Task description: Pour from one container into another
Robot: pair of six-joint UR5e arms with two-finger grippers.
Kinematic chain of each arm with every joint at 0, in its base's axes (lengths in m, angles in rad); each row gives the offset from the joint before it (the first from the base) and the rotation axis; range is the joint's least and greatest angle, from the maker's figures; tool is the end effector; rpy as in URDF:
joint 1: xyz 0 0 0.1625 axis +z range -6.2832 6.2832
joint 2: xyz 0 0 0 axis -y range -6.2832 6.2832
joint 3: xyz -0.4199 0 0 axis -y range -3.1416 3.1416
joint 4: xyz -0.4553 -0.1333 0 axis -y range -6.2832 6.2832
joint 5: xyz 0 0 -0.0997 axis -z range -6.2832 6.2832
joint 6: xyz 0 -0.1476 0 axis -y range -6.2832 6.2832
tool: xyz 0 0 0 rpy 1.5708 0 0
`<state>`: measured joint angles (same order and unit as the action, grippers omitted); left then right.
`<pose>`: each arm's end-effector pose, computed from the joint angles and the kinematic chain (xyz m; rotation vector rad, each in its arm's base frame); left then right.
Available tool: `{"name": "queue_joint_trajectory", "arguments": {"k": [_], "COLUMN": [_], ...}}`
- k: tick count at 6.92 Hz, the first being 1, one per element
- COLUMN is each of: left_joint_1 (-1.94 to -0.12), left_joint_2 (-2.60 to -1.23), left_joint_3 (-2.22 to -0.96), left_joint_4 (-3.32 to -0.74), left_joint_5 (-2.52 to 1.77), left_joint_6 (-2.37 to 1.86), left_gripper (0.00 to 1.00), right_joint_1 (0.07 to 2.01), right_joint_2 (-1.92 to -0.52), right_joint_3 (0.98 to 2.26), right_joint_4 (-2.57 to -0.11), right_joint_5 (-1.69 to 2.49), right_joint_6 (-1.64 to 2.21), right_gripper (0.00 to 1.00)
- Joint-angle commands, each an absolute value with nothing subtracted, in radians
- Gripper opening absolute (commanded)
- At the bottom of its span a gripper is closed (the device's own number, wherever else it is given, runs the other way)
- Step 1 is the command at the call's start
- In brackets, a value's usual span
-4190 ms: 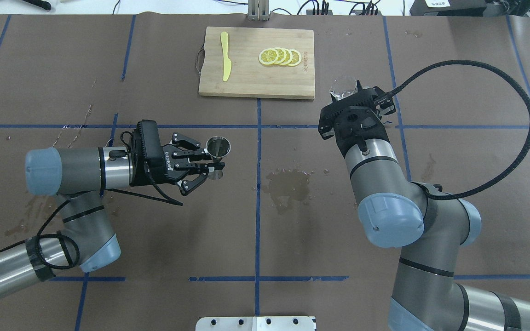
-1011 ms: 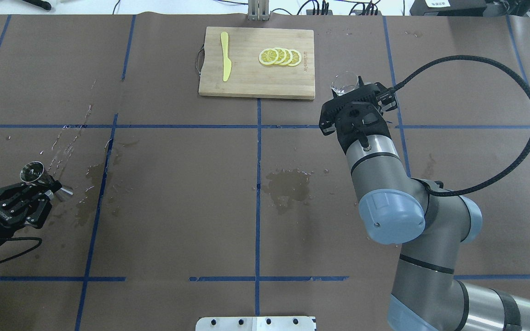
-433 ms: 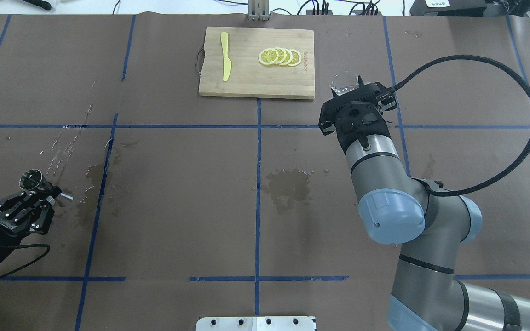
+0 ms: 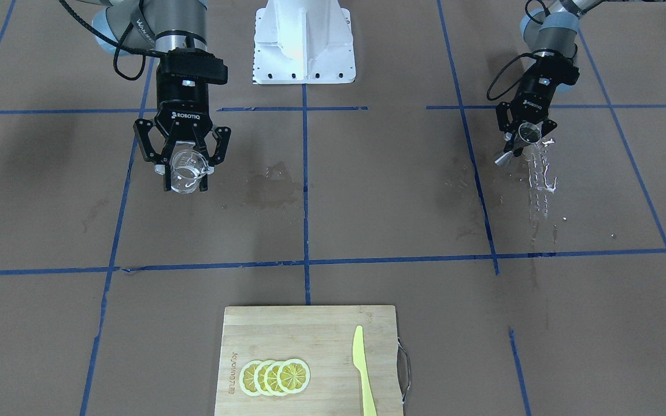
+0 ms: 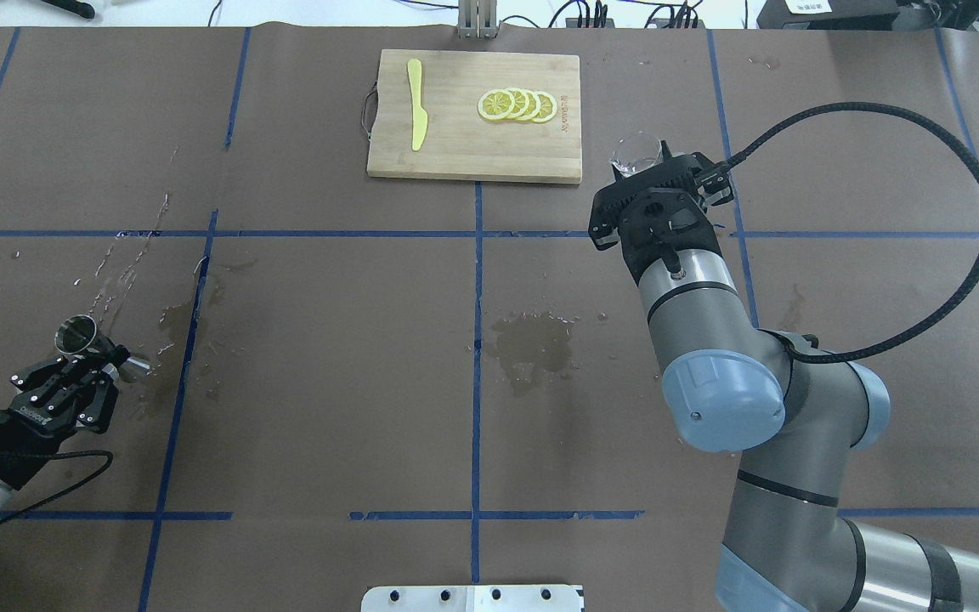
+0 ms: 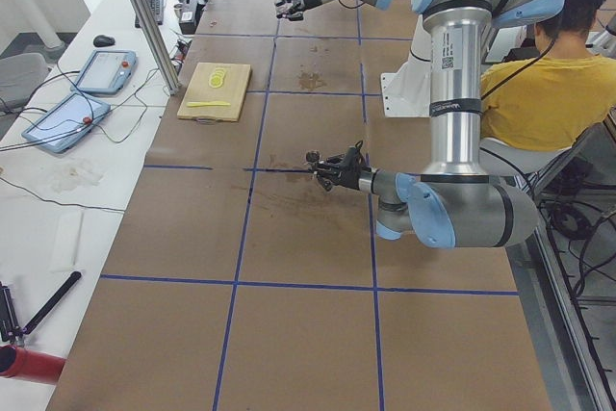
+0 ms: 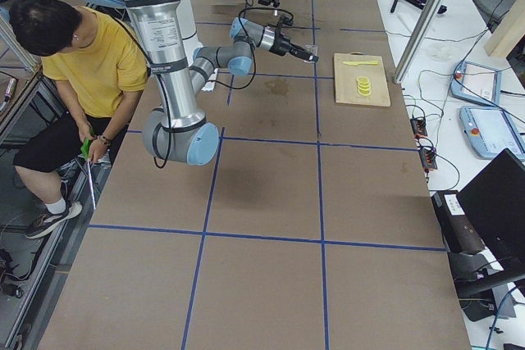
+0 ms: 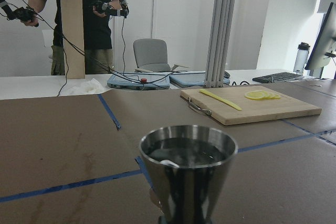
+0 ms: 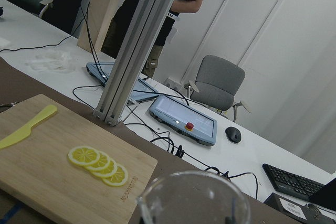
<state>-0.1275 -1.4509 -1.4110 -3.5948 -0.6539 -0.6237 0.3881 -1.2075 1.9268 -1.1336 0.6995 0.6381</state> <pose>0.4230 -0.3067 0.5914 1.3464 1.0036 -0.1830 -0.4796 -0.4621 0.2020 1.2538 -0.3753 0.0386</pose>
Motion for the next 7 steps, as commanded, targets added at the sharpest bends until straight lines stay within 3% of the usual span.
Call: {"name": "queue_joint_trajectory", "arguments": {"k": [1,7], "left_joint_1": [-0.127,-0.123], "left_joint_2": [-1.476,-1.495], "left_joint_3": [-1.39,-1.39], "left_joint_4": [-3.597,-3.602], "left_joint_5": [-0.655,-0.692], "left_joint_6": [-0.62,-0.592], "left_gripper": [0.0,0.0], "right_joint_1": [0.388,0.388], "right_joint_2": [-1.207,-1.209], "right_joint_3": [1.928,1.928], "right_joint_4": [-1.134,-1.134], "right_joint_5": [0.699,0.699], "right_joint_6": [0.638,0.637], "right_gripper": [0.0,0.0]}}
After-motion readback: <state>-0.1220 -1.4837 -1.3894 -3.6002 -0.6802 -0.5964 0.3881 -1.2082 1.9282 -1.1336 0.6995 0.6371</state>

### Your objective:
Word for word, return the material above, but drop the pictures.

### Response to the task:
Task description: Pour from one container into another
Robot: pair of six-joint UR5e arms with two-finger grippers.
Kinematic chain of each arm with every joint at 0, in its base's axes (lengths in m, angles in rad); each row gives the offset from the joint before it (the first from the base) and the rotation axis; range is the joint's least and greatest angle, from the maker's figures; tool is the end effector; rpy as in URDF:
joint 1: xyz 0 0 0.1625 axis +z range -6.2832 6.2832
joint 2: xyz 0 0 0 axis -y range -6.2832 6.2832
joint 3: xyz -0.4199 0 0 axis -y range -3.1416 3.1416
joint 4: xyz -0.4553 -0.1333 0 axis -y range -6.2832 6.2832
joint 5: xyz 0 0 -0.0997 axis -z range -6.2832 6.2832
joint 6: xyz 0 -0.1476 0 axis -y range -6.2832 6.2832
tool: xyz 0 0 0 rpy 1.5708 0 0
`<state>`: measured joint angles (same order and unit as the action, grippers omitted); left then right.
`<pose>`: each arm's end-effector pose, computed from the joint angles and the kinematic chain (xyz m; rotation vector rad, each in its arm's base frame); left then right.
Available tool: `{"name": "queue_joint_trajectory", "arguments": {"k": [_], "COLUMN": [_], ...}}`
- k: tick count at 6.92 Hz, the first being 1, one per element
- COLUMN is each of: left_joint_1 (-1.94 to -0.12), left_joint_2 (-2.60 to -1.23), left_joint_3 (-2.22 to -0.96), left_joint_4 (-3.32 to -0.74), left_joint_5 (-2.52 to 1.77), left_joint_6 (-2.37 to 1.86), left_gripper (0.00 to 1.00), right_joint_1 (0.07 to 2.01), right_joint_2 (-1.92 to -0.52), right_joint_3 (0.98 to 2.26), right_joint_4 (-2.57 to -0.11), right_joint_5 (-1.69 to 2.49), right_joint_6 (-1.64 to 2.21), right_gripper (0.00 to 1.00)
- Joint-angle commands, each an absolute value with nothing subtracted, in radians
- Gripper opening absolute (commanded)
- At the bottom of its span a gripper is closed (the device's own number, wherever else it is given, runs the other way)
- Step 1 is the command at the call's start
- In brackets, a value's usual span
-4190 ms: 
-1011 ms: 
-433 ms: 
+0 ms: 
+0 ms: 
+0 ms: 
+0 ms: 
+0 ms: 
+0 ms: 
<state>-0.1275 -1.4509 -1.4110 -3.5948 -0.6539 -0.6237 0.3881 -1.2075 1.9268 -1.1336 0.6995 0.6381</state> <pose>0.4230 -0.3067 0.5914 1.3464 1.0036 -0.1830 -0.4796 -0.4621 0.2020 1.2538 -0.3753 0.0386</pose>
Motion for the next 7 steps, as commanded, targets added at the sharpest bends until straight lines stay within 3% of the usual span.
Call: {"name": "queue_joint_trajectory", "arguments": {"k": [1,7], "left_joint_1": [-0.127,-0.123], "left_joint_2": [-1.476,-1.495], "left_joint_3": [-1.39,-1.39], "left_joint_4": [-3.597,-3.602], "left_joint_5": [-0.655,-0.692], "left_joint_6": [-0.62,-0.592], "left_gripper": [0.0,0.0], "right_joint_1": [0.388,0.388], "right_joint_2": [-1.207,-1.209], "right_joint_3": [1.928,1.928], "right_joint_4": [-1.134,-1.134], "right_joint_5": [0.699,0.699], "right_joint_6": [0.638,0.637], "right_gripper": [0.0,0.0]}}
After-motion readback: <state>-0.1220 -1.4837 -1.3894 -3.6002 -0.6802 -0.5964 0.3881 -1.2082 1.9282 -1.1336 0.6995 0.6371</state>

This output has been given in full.